Harry Paton

Personal information
- Full name: Harrison Theodore Paton
- Date of birth: May 23, 1998 (age 28)
- Place of birth: Kitchener, Ontario, Canada
- Height: 1.75 m (5 ft 9 in)
- Position: Midfielder

Team information
- Current team: Cavalry FC

Youth career
- Kitchener SC
- 2015–2016: Fulham
- 2016–2017: Heart of Midlothian

Senior career*
- Years: Team / Apps / (Gls)
- 2017–2018: Heart of Midlothian / 0 / (0)
- 2017–2018: → Stenhousemuir (loan) / 31 / (8)
- 2018–2022: Ross County / 89 / (1)
- 2018–2019: → Stenhousemuir (loan) / 13 / (1)
- 2023–2025: Motherwell / 54 / (2)
- 2025: Forge FC / 4 / (0)
- 2026–: Cavalry FC / 20 / (2)

International career^{‡}
- 2015: Canada U17 / 6 / (0)
- 2015: Canada U20 / 1 / (0)
- 2023–: Canada / 1 / (0)

= Harry Paton (soccer) =

Canadian soccer player (born 1998)

Harrison Theodore Paton (born May 23, 1998) is a Canadian soccer player who plays as a midfielder for Cavalry FC of the Canadian Premier League and the Canada national team.

==Early life==
Paton began playing youth soccer at age five with Kitchener SC. He later moved to Europe, joining the Fulham Academy in England and the Heart of Midlothian Academy in Scotland.

==Club career==
===Early career===
Paton began his senior career with Stenhousemuir of League Two on loan from Hearts and was part of their successful season getting promoted to League One. For his efforts with the club, he was named to the League 2 Team of the Season.

===Ross County===
Paton would sign a one-year deal with Scottish Championship side Ross County in July 2018. Paton made his debut for Ross County against Alloa in the Scottish League Cup, where he also scored his first goal for the club. In his first season with Ross County, Paton would spend the first half of the season back on loan with Stenhousemuir, but would return from loan in January, and would make 7 appearances for the club.
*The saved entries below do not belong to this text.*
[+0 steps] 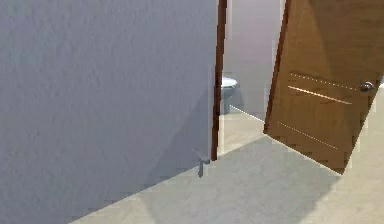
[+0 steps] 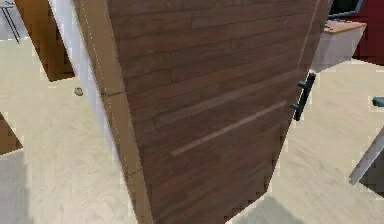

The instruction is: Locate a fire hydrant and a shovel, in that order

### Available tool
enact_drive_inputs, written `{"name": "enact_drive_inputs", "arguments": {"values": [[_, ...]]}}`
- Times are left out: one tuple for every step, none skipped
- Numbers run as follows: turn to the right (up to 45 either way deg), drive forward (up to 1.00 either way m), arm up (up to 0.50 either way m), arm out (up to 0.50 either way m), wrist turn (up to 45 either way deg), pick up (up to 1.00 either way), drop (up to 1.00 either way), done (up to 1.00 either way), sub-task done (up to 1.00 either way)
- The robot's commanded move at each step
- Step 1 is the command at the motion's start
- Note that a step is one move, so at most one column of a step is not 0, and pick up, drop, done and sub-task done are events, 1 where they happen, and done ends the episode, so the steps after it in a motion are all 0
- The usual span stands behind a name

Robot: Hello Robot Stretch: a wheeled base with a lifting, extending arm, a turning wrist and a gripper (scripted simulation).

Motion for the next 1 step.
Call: {"name": "enact_drive_inputs", "arguments": {"values": [[24.0,0.0,0.0,0.0,0.0,0.0,0.0,0.0,0.0]]}}
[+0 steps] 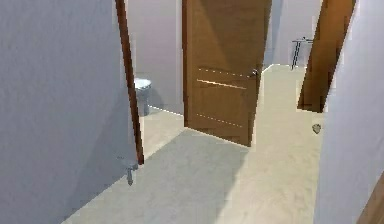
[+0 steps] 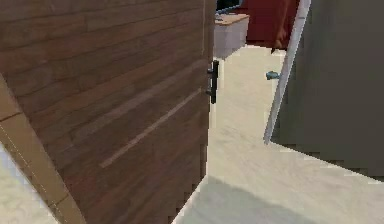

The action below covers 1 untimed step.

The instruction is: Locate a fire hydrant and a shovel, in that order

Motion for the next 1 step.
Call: {"name": "enact_drive_inputs", "arguments": {"values": [[0.0,0.45,0.0,0.0,0.0,0.0,0.0,0.0,0.0]]}}
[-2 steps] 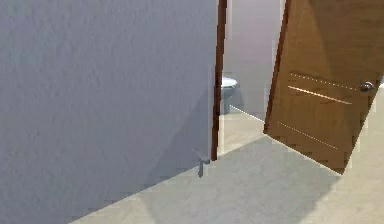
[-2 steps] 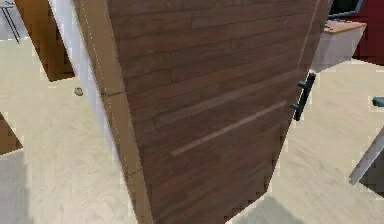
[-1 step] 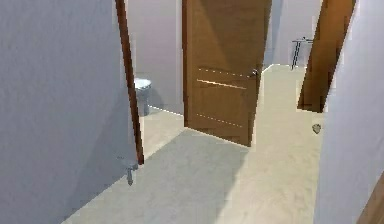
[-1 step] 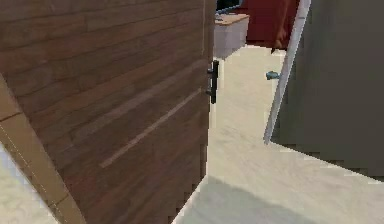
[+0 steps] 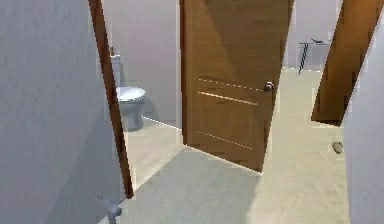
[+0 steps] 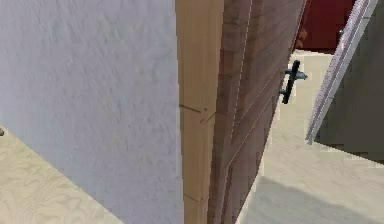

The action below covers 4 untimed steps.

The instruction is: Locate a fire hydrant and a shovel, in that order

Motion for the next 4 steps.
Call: {"name": "enact_drive_inputs", "arguments": {"values": [[-6.0,0.0,0.0,0.0,0.0,0.0,0.0,0.0,0.0],[-3.0,0.0,0.0,0.0,0.0,0.0,0.0,0.0,0.0],[0.0,1.0,0.0,0.0,0.0,0.0,0.0,0.0,0.0],[3.0,0.0,0.0,0.0,0.0,0.0,0.0,0.0,0.0]]}}
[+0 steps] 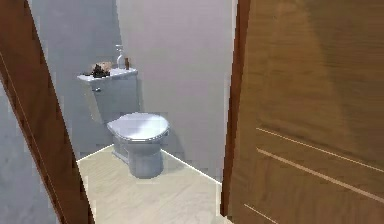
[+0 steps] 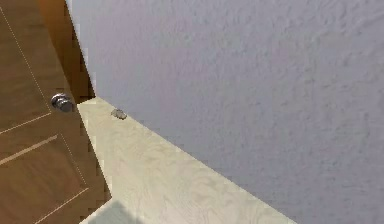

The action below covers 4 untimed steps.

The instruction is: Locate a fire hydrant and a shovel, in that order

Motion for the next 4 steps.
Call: {"name": "enact_drive_inputs", "arguments": {"values": [[3.0,0.0,0.0,0.0,0.0,0.0,0.0,0.0,0.0],[0.0,0.75,0.0,0.0,0.0,0.0,0.0,0.0,0.0],[-45.0,0.0,0.0,0.0,0.0,0.0,0.0,0.0,0.0],[-45.0,0.0,0.0,0.0,0.0,0.0,0.0,0.0,0.0]]}}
Ross County would re-sign Paton for the 2019-20 season, and he would make his first start for the club in September 2019. Paton would make 23 appearances for the club in 2019-20, breaking into the first team on a full-time basis.

On May 25, 2020, Ross County announced Paton had signed a new deal with the club. In June 2022, it was announced that Paton had turned down a new contract offer with the club, ending his time at Ross County after four seasons.

===Motherwell===
In April 2023, Paton signed for Scottish side Motherwell on a contract until the end of the season, making his debut for the club later the same day. In June 2023, he signed a new two-year contract to remain with the club. Paton scored his first goal on August 26 for Motherwell, netting a stoppage-time winner to complete a 2-1 comeback win against Kilmarnock.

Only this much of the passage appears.